If we look in the function body, we’ll find that it does in fact call our
strategy’s Validate()
method:
Source:
apiserver/pkg/registry/rest/create.go#L128
if errs := strategy.Validate(ctx, obj); len(errs) > 0 {
return errors.NewInvalid(kind.GroupKind(), objectMeta.GetName(), errs)
}
Performing Validation Link to heading
Well, it’s been a wild ride, what do you say we actually move to the main topic
of this post?
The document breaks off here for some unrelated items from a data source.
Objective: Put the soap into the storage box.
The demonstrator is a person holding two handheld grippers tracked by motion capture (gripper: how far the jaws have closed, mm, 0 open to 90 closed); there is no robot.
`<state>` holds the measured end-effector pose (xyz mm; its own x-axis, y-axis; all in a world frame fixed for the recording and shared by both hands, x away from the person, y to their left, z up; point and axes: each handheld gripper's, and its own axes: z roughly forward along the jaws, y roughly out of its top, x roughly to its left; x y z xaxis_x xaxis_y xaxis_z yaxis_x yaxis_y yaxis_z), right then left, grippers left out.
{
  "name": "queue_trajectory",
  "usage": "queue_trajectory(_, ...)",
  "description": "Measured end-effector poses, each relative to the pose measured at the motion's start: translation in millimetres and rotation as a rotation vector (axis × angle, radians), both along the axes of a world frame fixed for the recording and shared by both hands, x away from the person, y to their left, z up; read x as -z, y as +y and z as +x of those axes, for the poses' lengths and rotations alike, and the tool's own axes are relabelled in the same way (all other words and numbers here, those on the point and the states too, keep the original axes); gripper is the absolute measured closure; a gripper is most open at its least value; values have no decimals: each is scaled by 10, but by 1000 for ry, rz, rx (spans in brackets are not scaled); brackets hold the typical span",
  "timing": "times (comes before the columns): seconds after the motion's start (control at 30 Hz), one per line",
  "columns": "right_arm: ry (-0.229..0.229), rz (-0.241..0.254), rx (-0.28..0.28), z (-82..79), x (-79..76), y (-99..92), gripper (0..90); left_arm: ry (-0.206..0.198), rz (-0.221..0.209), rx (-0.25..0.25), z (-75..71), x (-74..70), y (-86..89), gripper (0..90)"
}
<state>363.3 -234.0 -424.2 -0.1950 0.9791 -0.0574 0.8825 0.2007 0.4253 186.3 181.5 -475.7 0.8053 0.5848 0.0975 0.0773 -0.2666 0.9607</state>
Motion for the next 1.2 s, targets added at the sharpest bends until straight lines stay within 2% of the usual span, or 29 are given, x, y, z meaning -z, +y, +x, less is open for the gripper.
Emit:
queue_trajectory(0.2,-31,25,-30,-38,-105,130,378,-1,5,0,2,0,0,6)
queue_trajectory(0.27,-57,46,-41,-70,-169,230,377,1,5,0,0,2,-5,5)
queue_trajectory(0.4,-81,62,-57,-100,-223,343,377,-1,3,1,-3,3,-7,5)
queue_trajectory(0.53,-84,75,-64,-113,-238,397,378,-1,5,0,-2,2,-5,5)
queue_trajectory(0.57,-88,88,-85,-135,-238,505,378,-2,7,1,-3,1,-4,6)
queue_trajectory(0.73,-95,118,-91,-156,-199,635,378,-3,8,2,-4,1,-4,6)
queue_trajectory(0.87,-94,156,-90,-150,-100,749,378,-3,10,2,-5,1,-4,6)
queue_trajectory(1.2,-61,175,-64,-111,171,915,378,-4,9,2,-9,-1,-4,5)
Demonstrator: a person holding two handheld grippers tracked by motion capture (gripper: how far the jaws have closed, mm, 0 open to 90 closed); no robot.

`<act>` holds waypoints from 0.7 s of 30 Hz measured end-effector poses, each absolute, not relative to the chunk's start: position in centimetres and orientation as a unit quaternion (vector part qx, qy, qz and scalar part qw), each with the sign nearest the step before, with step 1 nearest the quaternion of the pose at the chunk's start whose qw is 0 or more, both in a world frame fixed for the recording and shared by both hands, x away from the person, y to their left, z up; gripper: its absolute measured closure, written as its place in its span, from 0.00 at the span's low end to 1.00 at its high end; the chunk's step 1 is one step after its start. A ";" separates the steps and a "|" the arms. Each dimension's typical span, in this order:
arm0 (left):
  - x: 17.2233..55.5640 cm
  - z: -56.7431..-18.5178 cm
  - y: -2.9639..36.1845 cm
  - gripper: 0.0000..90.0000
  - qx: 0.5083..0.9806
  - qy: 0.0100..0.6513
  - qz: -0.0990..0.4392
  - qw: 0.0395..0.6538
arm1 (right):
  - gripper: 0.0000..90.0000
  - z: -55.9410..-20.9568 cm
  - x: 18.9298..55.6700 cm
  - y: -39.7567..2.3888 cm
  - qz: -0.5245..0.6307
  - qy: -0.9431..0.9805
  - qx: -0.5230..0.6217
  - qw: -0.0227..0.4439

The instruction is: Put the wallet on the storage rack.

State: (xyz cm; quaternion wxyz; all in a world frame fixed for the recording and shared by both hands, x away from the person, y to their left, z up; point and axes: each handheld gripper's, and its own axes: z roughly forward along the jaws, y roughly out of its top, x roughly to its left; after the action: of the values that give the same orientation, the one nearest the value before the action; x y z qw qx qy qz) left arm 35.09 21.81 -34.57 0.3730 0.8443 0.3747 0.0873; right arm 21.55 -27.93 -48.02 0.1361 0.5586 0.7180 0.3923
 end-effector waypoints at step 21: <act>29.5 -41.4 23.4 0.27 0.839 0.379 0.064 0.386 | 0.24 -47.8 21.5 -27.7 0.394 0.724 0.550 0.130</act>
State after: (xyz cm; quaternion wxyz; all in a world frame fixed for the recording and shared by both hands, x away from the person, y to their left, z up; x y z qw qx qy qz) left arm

Once we get to the point where we call Validate()
, what happens?
To understand, we’ll need to go back to where we constructed the
validator
with apiservervalidation.NewSchemaValidator()
for each version of the CRD we
were adding to the CustomResourceDefinitionHandler
CRD storage map. This
function takes the internal CustomResourceValidation
and converts it into an
OpenAPI
schema
then constructs a
validate.SchemaValidator
:
Source:
apiextensions-apiserver/pkg/apiserver/validation/validation.go#L42
// NewSchemaValidator creates an openapi schema validator for the given CRD validation.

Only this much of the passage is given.